## Exercise objective
Go line by line through the listing below and copy those that hold "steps".

## Recorded information
■ ■ ■ ■ ■ ■ ■
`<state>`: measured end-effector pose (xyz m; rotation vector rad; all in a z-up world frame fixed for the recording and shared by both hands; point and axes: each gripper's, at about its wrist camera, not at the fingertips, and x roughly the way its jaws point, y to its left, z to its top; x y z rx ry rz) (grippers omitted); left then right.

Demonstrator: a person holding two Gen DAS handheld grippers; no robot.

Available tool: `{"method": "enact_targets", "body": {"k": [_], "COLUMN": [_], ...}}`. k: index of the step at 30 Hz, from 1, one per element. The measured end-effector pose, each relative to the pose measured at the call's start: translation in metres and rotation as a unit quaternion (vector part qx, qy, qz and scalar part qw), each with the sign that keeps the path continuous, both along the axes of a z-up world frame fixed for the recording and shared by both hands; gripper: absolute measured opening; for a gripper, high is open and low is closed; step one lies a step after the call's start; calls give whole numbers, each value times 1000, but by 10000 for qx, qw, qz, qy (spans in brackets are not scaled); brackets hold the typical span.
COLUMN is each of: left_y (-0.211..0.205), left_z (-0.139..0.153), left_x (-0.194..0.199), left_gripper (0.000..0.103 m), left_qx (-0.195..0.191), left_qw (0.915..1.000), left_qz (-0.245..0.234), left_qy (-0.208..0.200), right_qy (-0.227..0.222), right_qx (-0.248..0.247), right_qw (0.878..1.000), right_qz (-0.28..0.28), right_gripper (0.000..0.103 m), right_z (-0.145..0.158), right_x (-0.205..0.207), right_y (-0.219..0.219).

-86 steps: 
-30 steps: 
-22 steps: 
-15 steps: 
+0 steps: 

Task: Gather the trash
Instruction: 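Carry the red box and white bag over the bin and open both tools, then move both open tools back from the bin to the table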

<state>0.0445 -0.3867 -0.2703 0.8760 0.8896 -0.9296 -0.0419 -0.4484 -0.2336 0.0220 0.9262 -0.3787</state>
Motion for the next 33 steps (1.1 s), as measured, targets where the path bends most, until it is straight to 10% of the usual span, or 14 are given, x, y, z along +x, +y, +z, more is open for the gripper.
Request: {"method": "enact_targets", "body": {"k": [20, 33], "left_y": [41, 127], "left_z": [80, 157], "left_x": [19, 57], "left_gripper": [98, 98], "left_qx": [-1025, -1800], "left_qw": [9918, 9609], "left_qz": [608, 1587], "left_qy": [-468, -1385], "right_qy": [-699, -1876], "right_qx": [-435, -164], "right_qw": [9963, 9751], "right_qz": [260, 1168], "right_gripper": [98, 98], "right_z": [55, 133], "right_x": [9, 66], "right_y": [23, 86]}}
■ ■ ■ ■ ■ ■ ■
## Response to the exercise
-86 steps: 
-30 steps: 
-22 steps: 
-15 steps: 
+0 steps: 
Motion for the next 33 steps (1.1 s), as measured, targets where the path bends most, until it is straight to 10% of the usual span, or 14 are given, x, y, z along +x, +y, +z, more is open for the gripper.

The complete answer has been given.